'''

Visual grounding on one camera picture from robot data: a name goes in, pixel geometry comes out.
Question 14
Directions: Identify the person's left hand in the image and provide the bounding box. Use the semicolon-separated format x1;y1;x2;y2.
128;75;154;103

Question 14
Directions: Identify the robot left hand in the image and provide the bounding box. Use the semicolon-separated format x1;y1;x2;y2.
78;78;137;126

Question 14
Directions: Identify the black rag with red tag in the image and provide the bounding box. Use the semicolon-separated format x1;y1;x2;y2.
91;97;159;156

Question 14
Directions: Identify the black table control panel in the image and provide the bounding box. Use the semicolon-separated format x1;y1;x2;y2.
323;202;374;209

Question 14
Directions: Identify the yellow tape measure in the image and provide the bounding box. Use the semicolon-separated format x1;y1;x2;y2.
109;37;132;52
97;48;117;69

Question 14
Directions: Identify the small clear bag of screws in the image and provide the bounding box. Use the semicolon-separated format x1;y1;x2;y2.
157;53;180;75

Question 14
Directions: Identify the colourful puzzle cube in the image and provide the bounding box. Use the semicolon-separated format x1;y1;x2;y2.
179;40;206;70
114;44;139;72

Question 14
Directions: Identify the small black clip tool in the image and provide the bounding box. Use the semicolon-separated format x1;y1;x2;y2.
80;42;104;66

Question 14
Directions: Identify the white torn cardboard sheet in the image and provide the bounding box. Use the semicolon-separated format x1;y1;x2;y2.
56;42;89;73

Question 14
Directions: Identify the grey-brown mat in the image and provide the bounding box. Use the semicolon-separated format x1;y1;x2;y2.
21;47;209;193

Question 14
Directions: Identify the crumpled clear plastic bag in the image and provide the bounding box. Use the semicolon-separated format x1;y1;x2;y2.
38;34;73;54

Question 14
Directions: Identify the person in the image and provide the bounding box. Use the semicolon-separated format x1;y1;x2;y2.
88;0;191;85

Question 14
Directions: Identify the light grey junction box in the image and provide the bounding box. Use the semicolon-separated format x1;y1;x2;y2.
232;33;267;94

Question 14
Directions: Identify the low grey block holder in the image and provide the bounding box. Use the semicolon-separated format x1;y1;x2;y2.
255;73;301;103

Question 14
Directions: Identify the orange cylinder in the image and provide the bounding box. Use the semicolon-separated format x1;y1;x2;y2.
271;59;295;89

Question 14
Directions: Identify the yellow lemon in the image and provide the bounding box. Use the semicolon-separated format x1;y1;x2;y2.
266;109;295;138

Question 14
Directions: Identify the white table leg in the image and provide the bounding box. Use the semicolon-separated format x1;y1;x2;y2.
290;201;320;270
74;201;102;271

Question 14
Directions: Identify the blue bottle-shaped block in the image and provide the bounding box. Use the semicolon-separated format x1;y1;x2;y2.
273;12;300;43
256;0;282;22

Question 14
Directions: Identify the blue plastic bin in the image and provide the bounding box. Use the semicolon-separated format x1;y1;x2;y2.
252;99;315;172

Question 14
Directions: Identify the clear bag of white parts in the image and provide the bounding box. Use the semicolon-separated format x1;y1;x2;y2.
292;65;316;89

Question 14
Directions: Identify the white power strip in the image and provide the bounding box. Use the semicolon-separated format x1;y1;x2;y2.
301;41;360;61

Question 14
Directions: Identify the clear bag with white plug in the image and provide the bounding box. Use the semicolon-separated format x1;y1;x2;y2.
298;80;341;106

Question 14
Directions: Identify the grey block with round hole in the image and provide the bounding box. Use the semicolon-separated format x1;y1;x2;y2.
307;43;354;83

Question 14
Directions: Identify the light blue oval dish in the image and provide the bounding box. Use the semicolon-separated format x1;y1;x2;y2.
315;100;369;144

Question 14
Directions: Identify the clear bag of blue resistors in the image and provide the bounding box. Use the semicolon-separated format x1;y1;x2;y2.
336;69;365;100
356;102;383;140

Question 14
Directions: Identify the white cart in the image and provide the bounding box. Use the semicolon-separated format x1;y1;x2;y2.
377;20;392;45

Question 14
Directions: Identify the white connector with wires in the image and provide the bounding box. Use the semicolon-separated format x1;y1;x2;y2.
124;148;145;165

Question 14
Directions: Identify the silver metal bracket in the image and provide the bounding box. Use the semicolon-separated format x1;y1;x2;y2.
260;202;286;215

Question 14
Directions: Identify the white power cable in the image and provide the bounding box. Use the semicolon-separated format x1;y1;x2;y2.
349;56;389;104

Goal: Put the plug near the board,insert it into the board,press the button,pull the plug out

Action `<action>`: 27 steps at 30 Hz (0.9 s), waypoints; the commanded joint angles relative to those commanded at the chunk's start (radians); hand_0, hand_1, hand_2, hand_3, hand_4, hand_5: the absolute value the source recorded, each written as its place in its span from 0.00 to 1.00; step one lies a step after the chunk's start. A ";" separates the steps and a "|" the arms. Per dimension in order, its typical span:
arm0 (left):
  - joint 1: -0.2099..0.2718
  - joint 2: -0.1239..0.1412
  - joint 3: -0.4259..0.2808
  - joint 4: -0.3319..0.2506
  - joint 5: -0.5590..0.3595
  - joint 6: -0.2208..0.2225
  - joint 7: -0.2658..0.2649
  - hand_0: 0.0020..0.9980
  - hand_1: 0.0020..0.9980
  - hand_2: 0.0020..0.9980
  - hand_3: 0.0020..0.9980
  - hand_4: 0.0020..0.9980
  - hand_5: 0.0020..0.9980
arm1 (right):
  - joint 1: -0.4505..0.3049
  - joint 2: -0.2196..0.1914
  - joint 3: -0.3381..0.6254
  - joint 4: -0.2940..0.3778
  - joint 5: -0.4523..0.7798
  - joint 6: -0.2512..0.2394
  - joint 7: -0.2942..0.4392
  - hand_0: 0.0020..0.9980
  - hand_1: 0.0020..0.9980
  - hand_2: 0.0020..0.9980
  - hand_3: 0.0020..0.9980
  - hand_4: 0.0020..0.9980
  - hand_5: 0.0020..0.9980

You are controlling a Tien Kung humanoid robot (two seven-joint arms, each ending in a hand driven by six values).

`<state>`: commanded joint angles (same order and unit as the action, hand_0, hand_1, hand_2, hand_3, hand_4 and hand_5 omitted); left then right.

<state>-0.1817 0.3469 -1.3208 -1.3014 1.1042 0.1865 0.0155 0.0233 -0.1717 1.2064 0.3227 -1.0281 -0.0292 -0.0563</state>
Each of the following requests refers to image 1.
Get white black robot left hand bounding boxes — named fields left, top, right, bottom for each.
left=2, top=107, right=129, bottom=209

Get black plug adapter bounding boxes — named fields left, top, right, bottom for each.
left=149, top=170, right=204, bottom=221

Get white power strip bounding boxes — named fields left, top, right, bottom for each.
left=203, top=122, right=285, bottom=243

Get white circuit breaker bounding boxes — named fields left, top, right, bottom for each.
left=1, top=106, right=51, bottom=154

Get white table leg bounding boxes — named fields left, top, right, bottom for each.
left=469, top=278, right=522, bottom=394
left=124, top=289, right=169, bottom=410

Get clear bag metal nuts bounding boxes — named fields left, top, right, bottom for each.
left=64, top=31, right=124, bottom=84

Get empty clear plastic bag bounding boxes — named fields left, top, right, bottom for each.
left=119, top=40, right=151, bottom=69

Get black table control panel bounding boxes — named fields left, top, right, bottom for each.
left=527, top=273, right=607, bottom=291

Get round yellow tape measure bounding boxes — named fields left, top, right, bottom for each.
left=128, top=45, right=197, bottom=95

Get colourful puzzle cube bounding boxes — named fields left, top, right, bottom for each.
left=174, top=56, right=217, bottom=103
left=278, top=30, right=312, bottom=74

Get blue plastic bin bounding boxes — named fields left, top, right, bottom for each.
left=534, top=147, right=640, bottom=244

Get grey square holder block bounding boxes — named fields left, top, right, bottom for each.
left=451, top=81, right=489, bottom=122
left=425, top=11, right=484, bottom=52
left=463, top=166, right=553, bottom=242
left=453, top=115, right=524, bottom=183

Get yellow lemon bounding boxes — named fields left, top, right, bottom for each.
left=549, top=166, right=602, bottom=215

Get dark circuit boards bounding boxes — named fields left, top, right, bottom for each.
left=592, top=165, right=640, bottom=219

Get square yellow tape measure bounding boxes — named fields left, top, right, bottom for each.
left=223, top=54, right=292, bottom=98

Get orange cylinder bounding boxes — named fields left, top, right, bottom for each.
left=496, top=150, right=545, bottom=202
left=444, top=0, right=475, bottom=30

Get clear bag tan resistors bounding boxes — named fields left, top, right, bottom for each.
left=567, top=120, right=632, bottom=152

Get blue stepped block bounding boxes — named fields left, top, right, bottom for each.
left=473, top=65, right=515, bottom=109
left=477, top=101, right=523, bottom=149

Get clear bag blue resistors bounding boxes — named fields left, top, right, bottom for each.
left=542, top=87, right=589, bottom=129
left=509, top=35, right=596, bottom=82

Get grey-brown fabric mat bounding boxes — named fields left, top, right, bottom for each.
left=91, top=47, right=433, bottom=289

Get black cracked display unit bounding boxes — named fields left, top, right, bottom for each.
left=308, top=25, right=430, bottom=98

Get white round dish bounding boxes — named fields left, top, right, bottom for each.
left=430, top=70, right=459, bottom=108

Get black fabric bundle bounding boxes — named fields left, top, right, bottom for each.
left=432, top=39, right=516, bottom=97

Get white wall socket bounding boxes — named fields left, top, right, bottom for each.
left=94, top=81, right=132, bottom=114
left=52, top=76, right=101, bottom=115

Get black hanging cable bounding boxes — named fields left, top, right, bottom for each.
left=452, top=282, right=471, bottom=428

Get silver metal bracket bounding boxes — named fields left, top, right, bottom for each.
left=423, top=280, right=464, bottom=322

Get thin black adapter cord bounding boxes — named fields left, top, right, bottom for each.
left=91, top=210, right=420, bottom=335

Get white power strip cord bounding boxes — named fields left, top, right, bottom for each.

'''

* Aim of the exercise
How many lines in the material contain the string "from"? Reply with the number and nothing else.

* Reply
2